The comfort women issue began drawing widespread public attention in South Korea after its 1987 shift to democracy began.

As the country democratized, citizens’ groups gained more and more power, and many began actively investigating the comfort women issue, experts say.

The most influential group — the Korean Council for the Women Drafted For Military Sexual Slavery by Japan — was established in 1990. It demands that Tokyo admit legal responsibility for comfort women issues, calls for official state compensation, punishment for those responsible and a formal government apology endorsed by the Diet.

Since the early 1990s, the two nations have seen the comfort women issue become an increasingly divisive. In 1993, then-Chief Cabinet Secretary Yohei Kono for the first time admitted the responsibility of the Imperial Japanese military and other authorities in recruiting women against their will and forcing them to work at comfort stations set up by the military.

Two years later in 1995, Prime Minister Tomiichi Murayama’s administration set up the private Asian Women’s Fund to provide “atonement money” to former comfort women from all nations.
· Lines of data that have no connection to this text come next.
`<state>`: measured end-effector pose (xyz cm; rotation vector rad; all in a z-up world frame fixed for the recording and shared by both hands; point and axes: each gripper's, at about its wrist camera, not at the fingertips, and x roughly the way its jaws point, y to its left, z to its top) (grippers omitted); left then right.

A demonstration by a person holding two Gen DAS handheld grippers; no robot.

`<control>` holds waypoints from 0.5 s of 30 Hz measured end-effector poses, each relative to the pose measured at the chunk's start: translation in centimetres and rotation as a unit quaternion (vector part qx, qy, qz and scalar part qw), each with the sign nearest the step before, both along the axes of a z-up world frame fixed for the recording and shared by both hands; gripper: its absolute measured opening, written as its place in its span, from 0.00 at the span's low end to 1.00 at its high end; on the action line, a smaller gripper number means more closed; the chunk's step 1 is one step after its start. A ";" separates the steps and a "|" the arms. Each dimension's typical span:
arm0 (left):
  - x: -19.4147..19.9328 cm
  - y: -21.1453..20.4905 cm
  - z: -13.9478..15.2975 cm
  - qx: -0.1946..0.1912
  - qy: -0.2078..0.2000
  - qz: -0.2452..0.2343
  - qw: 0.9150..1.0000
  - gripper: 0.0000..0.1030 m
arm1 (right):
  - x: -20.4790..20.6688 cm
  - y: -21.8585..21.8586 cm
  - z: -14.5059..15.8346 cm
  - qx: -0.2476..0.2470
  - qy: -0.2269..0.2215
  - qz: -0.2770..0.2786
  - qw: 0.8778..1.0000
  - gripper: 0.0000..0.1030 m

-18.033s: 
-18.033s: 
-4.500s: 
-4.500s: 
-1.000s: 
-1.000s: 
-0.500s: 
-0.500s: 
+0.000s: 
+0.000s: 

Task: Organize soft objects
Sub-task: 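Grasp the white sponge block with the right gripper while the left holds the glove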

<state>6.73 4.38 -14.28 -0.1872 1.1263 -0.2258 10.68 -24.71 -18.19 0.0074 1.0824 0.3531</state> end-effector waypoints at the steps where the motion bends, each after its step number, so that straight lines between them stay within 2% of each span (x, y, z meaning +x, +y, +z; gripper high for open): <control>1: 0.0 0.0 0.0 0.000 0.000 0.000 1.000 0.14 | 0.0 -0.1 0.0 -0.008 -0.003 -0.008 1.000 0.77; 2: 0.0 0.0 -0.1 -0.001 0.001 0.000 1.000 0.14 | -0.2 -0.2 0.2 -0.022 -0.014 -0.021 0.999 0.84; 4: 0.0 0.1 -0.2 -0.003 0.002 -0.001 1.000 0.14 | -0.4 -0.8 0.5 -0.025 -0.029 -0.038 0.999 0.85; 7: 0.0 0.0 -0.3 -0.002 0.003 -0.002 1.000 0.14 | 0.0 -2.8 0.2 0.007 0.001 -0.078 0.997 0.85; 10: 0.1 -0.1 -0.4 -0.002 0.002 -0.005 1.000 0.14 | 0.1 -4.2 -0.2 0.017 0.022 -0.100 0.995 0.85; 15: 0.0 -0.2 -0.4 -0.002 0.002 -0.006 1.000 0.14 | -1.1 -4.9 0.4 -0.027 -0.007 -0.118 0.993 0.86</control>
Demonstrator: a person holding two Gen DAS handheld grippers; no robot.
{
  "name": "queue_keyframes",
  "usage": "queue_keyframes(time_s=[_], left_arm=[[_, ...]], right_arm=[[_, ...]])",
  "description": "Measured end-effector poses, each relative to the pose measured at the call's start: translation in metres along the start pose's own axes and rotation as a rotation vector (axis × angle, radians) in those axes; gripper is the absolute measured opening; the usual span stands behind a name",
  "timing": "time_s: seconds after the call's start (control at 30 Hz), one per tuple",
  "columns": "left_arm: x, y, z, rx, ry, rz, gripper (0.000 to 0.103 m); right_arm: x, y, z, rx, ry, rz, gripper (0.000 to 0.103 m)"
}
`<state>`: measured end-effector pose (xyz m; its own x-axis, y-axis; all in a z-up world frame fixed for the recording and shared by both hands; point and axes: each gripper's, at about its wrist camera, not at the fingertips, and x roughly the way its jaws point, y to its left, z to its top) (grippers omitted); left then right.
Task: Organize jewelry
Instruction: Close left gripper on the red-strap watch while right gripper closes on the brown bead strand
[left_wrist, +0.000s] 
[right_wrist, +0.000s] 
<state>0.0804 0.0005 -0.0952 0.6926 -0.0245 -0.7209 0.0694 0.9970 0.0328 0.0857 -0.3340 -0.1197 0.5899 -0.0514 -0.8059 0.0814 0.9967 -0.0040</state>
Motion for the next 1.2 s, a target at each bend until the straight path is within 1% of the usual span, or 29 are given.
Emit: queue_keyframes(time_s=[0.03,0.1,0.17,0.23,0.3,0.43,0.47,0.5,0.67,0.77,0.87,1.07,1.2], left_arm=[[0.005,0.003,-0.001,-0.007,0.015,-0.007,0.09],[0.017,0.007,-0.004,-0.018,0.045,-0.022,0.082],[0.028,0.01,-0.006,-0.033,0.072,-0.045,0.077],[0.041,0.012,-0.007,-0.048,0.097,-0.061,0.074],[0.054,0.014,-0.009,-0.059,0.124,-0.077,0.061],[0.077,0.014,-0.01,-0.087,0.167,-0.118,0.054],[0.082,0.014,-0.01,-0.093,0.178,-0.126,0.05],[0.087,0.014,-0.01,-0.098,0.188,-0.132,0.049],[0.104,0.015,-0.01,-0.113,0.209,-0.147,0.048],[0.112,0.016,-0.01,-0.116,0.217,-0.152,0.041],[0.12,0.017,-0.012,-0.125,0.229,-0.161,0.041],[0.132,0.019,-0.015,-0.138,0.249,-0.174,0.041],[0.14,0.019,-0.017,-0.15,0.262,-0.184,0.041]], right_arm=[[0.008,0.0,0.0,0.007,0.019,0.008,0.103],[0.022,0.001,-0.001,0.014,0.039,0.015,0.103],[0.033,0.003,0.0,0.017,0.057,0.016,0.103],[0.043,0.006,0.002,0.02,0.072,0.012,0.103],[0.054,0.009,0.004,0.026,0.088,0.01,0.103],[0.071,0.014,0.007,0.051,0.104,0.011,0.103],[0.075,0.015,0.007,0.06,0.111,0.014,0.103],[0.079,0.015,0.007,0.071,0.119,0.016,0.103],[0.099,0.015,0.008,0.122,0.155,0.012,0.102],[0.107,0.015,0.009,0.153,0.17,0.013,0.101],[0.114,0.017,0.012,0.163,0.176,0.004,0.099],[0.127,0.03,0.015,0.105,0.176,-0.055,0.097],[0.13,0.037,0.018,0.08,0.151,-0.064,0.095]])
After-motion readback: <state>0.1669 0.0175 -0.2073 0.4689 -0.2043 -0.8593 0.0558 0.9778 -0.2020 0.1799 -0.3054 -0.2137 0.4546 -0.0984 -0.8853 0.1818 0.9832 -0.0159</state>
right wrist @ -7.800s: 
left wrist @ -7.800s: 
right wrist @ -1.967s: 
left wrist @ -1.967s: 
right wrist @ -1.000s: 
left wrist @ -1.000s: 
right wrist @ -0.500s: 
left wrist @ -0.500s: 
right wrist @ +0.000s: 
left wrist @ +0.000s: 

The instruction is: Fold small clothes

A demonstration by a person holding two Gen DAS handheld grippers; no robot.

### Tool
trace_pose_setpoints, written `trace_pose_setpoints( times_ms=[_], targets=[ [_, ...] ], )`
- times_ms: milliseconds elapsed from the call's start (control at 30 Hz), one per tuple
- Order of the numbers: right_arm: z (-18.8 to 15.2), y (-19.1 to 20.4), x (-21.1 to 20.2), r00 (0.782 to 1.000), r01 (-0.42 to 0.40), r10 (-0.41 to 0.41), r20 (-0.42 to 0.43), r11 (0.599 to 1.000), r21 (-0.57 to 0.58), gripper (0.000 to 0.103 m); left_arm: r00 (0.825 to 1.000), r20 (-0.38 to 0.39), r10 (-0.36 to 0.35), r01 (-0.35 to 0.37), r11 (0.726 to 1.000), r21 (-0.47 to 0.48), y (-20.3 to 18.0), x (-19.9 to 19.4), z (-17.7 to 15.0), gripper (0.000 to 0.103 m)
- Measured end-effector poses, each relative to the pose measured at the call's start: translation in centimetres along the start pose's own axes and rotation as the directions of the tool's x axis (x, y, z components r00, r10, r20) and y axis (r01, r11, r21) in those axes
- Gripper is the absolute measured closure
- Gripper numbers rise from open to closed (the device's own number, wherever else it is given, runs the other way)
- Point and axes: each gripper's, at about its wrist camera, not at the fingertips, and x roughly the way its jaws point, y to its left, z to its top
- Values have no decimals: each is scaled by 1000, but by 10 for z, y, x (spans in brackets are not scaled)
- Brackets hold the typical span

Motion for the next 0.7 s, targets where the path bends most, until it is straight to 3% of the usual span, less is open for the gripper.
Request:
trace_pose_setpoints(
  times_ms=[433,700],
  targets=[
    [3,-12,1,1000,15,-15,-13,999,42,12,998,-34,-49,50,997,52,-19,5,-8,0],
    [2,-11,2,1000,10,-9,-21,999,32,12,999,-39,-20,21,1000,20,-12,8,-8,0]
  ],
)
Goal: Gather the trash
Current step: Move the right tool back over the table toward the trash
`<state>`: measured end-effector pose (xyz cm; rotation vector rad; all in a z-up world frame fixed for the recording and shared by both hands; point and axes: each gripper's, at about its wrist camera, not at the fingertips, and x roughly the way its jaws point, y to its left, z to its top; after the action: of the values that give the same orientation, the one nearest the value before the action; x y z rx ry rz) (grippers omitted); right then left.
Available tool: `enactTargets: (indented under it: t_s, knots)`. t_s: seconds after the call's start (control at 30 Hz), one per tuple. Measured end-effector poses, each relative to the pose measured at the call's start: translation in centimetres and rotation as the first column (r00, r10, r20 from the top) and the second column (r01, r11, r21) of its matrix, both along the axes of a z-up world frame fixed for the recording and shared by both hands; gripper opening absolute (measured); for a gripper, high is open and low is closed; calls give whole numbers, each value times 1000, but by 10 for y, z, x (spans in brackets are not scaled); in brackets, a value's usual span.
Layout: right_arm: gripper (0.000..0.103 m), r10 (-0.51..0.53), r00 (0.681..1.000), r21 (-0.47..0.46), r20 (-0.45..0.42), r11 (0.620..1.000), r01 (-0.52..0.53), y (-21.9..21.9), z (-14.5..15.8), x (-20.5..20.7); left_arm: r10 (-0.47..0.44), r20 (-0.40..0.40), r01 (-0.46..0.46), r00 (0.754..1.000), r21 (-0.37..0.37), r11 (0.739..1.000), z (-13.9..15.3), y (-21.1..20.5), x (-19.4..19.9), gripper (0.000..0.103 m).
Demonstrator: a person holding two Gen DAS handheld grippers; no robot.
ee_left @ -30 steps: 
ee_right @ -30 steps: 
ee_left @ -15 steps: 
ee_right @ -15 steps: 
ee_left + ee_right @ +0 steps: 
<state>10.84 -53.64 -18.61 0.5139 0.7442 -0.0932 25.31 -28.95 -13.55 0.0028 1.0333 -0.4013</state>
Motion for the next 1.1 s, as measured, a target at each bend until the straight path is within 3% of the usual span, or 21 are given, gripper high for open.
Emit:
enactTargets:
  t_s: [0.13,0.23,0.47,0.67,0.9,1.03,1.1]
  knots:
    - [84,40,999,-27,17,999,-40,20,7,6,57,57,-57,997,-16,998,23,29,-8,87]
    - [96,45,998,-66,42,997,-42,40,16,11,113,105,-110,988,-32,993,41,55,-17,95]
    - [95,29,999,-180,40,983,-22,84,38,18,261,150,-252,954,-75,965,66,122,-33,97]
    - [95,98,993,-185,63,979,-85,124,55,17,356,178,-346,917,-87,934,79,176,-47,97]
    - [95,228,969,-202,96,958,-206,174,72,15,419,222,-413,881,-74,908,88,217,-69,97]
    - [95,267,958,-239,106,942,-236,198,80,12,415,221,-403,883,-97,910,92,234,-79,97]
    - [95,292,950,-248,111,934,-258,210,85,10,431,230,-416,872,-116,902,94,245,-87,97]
The victims received about ¥2 million in donations from private Japanese citizens and up to ¥3 million in “medical and welfare support” from the government, together with a letter of formal apology signed by four successive prime ministers from 1996 to 2001, including Ryutaro Hashimoto, Keizo Obuchi, Yoshiro Mori and Junichiro Koizumi.

Despite those efforts, the now-defunct fund came under harsh criticism by South Korean citizens’ groups because Japan refused to admit any legal responsibility for the compensation, and because no personal or public apology had been issued by any of Japan’s top leaders.

Scholars continue to debate the number of women exploited.

According to the government, a total of 61 of the known South Korean victims accepted the fund’s offer — less than 30 percent of the 207 who had been officially recognized by Seoul as of 2002. Also, 211 Filipinos, 79 Dutch and 13 Taiwanese accepted the fund’s offer, media reports said.

Activists in South Korea say there may have been as many as 200,000 Korean victims, only a few of whom came forward.

There are 46 surviving “comfort women” in South Korea, out of the 238 who had come forward to share their stories of abuse, many taken from their homes when they were in their teens and forced to work as sex slaves.

 

 

 

“It seems neither government cares about the victims,” Lee Yong-soo, one of the remaining 46 survivors, told journalists in Seoul following the agreement. “I don’t count what they have agreed today.”

“What we want is not monetary compensation but a legal one,” said Lee. “We don’t want money. Those who commit crimes must take official, legal responsibility. I will fight until the day I die.”